Posted by daveb on March 31st, 2008

It has been a long day. It started with watching the sunrise in the desert thirty kilometres away and ended with a through-the-night bus from Rissani to Fes. Joyfully our new friends John and Wendy gave us a lift from the desert auberge to Rissani in their hire-car. Thanks very much to them for this — it surely saved us the usual messing about with taxi-touts.

At Rissani, we all mooched around the local market together which was the most varied and [probably] most authentic that we have seen so far. It appeared to be a market more for the locals than the tourists, of which there were only a handful. We waved goodbye to our friends and sat-out the next seven hours to wait for our coach.

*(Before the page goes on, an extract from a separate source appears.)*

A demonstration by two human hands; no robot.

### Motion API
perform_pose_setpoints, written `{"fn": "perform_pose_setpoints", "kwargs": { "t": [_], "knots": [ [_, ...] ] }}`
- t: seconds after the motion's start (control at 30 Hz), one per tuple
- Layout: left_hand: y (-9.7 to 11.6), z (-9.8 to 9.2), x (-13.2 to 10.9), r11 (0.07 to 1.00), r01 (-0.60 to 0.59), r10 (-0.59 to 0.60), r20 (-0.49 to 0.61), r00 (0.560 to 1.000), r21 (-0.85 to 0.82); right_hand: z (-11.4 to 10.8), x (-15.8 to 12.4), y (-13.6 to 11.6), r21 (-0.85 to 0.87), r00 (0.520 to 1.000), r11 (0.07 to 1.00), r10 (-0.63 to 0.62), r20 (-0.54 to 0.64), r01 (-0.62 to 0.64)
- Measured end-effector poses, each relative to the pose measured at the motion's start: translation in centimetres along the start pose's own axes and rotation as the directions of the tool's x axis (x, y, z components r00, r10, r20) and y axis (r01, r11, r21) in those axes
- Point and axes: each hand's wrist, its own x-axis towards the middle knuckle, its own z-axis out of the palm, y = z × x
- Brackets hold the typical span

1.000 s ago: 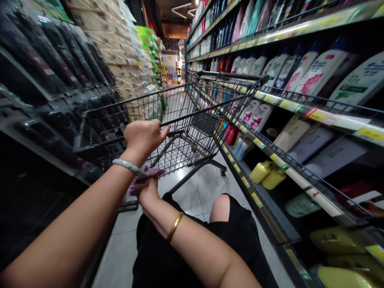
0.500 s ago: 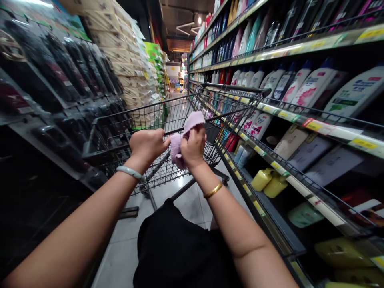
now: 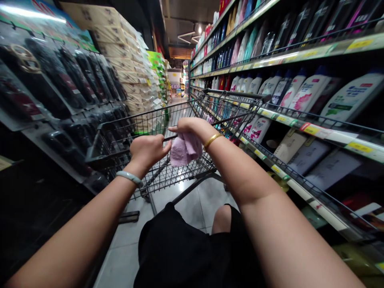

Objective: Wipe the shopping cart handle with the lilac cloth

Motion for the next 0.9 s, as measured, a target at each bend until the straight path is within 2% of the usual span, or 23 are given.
{"fn": "perform_pose_setpoints", "kwargs": {
  "t": [0.03,0.07,0.1,0.13,0.23,0.33,0.4,0.47,0.63,0.7,0.77,0.9],
  "knots": [
    [0.0,0.0,0.0,1.000,0.001,-0.001,-0.004,1.000,0.002,-0.2,-0.5,-0.3,-0.011,0.985,0.999,0.040,0.171,-0.039],
    [-0.1,-0.1,-0.1,1.000,0.000,0.000,-0.009,1.000,0.004,-0.3,-1.1,-0.7,-0.037,0.947,0.997,0.080,0.310,-0.072],
    [-0.1,-0.1,-0.1,1.000,-0.004,0.004,-0.014,1.000,0.009,-0.4,-1.9,-0.8,-0.068,0.913,0.994,0.107,0.393,-0.087],
    [-0.2,-0.2,-0.1,1.000,-0.008,0.008,-0.018,1.000,0.017,-0.4,-2.6,-0.8,-0.094,0.914,0.993,0.104,0.393,-0.073],
    [-0.6,-0.3,-0.2,0.999,-0.024,0.025,-0.021,0.999,0.035,-0.1,-4.7,0.5,-0.191,0.991,0.981,-0.013,0.132,0.038],
    [-0.9,-0.4,-0.3,0.999,-0.032,0.033,-0.009,0.999,0.033,0.1,-5.7,2.9,-0.283,0.999,0.959,-0.044,-0.032,0.033],
    [-1.0,-0.5,-0.3,0.999,-0.031,0.031,0.004,1.000,0.032,0.2,-6.0,4.0,-0.303,0.997,0.953,0.005,-0.080,-0.029],
    [-1.2,-0.4,-0.3,0.999,-0.029,0.028,0.013,1.000,0.037,0.4,-6.2,3.9,-0.286,0.994,0.957,0.018,-0.111,-0.049],
    [-2.3,-0.3,0.0,0.997,-0.021,0.020,0.015,1.000,0.078,1.5,-6.7,1.4,-0.253,0.974,0.953,-0.200,-0.110,0.167],
    [-3.0,-0.2,0.0,0.996,-0.022,0.021,0.017,1.000,0.090,1.4,-6.8,1.5,-0.257,0.969,0.946,-0.229,-0.095,0.198],
    [-3.7,-0.3,-0.1,0.994,-0.032,0.031,0.019,0.999,0.100,0.7,-6.9,2.8,-0.258,0.976,0.957,-0.172,-0.135,0.133],
    [-5.1,-0.4,-0.3,0.991,-0.035,0.031,0.031,0.999,0.131,-1.8,-7.8,7.4,-0.274,0.962,0.951,0.068,-0.263,-0.142]
  ]
}}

Market aside, Rissani is a fairly basic town and we struggled to find somewhere half decent to eat. We spent half our time walking the streets and half our time hiding in cafes to get rid of the child-beggars who followed us around the streets. Seriously, they are persistent: One group followed us for over two hours and even camped outside the cafe awaiting our return to daylight. I now know how a celebrity must feel with constant paparazzi in-tow — and that I never want to be famous.

After what seemed like a lifetime, the time came to board the bus. After nearly being scammed by a false baggage handler, the coach driver recommended that I waited outside until the luggage door could be closed. With Squiffy on the bus and out of trouble, I fended-off the usual touts, beggars and sellers alone and had the dubious honour of receiving my first death-threat. I boarded the bus feeling frustrated at our treatment in the “in-between” towns. Squiffy and I are trying to integrate into our surroundings and travel like locals, but on balance I can 100% understand why most tourists book the whole Moroccan travel package with a reputable firm back home and swallow the higher cost in exchange for a better overall experience.